Este cambio responde a la disminución en el consumo, que ha afectado a sectores clave como el alimentario y el de productos de uso diario. La caída en el poder adquisitivo de los venezolanos, que se ha reducido un 30% en los últimos dos años, ha llevado a los fabricantes a buscar alternativas más eficientes para mantener su flujo de ingresos.
Impacto en la economía local
El nuevo enfoque ha generado reacciones mixtas en el sector. Mientras algunos analistas ven en esto una oportunidad para reducir costos y aumentar la eficiencia, otros advierten sobre el riesgo de desplazar a pequeños distribuidores que ya luchan por sobrevivir en un contexto de inflación elevada. "La decisión de Vanguard refleja la crisis que atraviesa el país, pero también muestra una forma de adaptación", dijo María Fernández, economista del Instituto Venezolano de Estudios Sociales (IVES).
La medida también ha generado inquietud en el sector de distribución, donde se estima que alrededor de 15.000 empleos están en juego. "Si los fabricantes continúan con esta tendencia, el impacto en la economía local será grave", afirmó el presidente de la Asociación de Distribuidores de Venezuela, José Luis Martínez.

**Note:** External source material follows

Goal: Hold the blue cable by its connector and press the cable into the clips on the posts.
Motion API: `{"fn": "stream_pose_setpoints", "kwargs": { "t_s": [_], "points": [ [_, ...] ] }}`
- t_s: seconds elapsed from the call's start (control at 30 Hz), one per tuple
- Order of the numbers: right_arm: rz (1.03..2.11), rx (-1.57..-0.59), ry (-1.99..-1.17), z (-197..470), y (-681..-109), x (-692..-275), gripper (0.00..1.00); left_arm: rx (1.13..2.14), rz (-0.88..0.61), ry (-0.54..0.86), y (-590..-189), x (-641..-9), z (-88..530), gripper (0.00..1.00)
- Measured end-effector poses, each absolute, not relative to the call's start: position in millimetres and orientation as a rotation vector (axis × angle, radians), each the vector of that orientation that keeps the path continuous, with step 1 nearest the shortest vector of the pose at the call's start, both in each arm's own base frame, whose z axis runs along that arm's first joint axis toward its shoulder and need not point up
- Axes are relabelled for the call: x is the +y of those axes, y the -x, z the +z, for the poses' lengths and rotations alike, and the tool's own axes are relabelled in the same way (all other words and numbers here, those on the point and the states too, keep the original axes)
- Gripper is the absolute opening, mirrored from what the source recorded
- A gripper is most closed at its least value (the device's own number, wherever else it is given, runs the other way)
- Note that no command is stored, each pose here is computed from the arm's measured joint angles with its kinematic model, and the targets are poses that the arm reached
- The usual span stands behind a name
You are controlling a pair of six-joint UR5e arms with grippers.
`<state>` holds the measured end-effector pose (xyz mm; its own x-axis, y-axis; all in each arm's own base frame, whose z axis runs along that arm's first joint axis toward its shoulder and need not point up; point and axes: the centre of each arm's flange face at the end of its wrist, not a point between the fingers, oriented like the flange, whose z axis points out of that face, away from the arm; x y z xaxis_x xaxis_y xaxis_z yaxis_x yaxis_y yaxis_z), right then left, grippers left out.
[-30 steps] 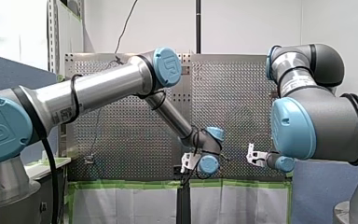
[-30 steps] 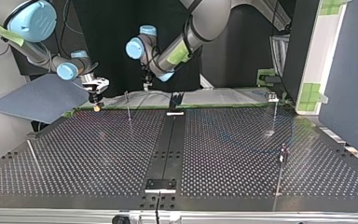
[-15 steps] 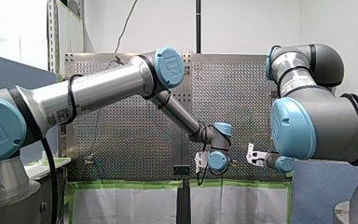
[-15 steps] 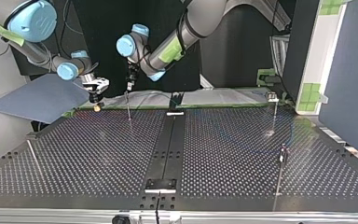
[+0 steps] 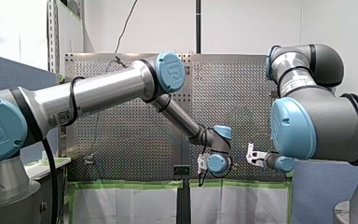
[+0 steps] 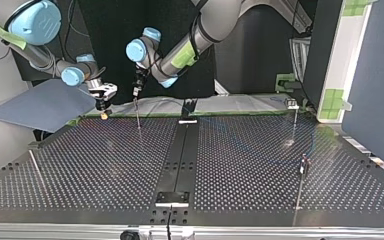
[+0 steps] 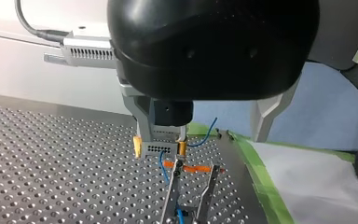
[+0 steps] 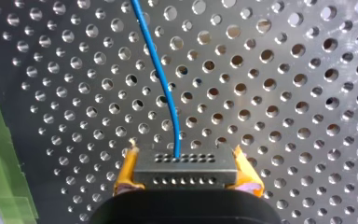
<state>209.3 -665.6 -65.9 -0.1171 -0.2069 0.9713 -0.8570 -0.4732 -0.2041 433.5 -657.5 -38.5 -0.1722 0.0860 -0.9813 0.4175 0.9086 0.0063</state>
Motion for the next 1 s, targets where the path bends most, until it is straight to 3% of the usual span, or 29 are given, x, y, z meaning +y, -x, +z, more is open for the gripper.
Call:
{"fn": "stream_pose_setpoints", "kwargs": {
  "t_s": [1.0],
  "points": [
    [1.635,-1.181,-1.65,-66.5,-213.7,-663.3,0.0,1.734,-0.251,-0.375,-436.1,-648.8,-43.0,0.99]
  ]
}}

Consecuencias para la integración regional
Este cambio en el modelo de ventas podría tener implicaciones para la integración económica regional. La decisión de los fabricantes de Venezuela de vender directamente a los consumidores podría dificultar la cooperación con países de la región que dependen de los canales tradicionales de distribución. Esto podría afectar acuerdos como el Mercado Común del Sur (MERCOSUR) y el ALBA-TCP, donde la interconexión comercial es fundamental.
En el contexto de la integración latinoamericana, la tendencia de los fabricantes a reducir intermediarios puede verse como un desafío para la estabilidad comercial. "Si los países no encuentran formas de adaptarse a estos cambios, podrían perder oportunidades de crecimiento", destacó el economista Pablo Soto, especialista en integración regional.
Un nuevo modelo en el sector de la salud
El sector de la salud también está experimentando cambios similares. Empresas farmacéuticas como Laboratorios Cívicos han empezado a distribuir medicamentos directamente a farmacias, evitando a los mayoreos. Este enfoque, aunque más limitado, refleja la necesidad de agilizar el acceso a los medicamentos en un contexto de escasez y precios elevados.
El impacto en el sector es doble: por un lado, se reduce el tiempo de entrega de los medicamentos, pero por otro, se incrementa la presión sobre las farmacias, que ahora deben manejar mayor volumen de inventario sin el apoyo de los mayoreos.
¿Qué sigue?
El Ministerio del Poder Popular para la Producción y el Comercio está analizando el impacto de esta tendencia y podría implementar regulaciones que garanticen el equilibrio entre los fabricantes, los distribuidores y los consumidores. La medida será clave para evitar que el modelo de ventas directas afecte negativamente a la economía local.
Los próximos meses serán decisivos para ver si el cambio en el modelo de distribución se mantiene o si los fabricantes optan por volver a trabajar con intermediarios. Para los venezolanos, la clave está en cómo esta evolución afectará el acceso a los productos y la estabilidad de los empleos en el sector de distribución.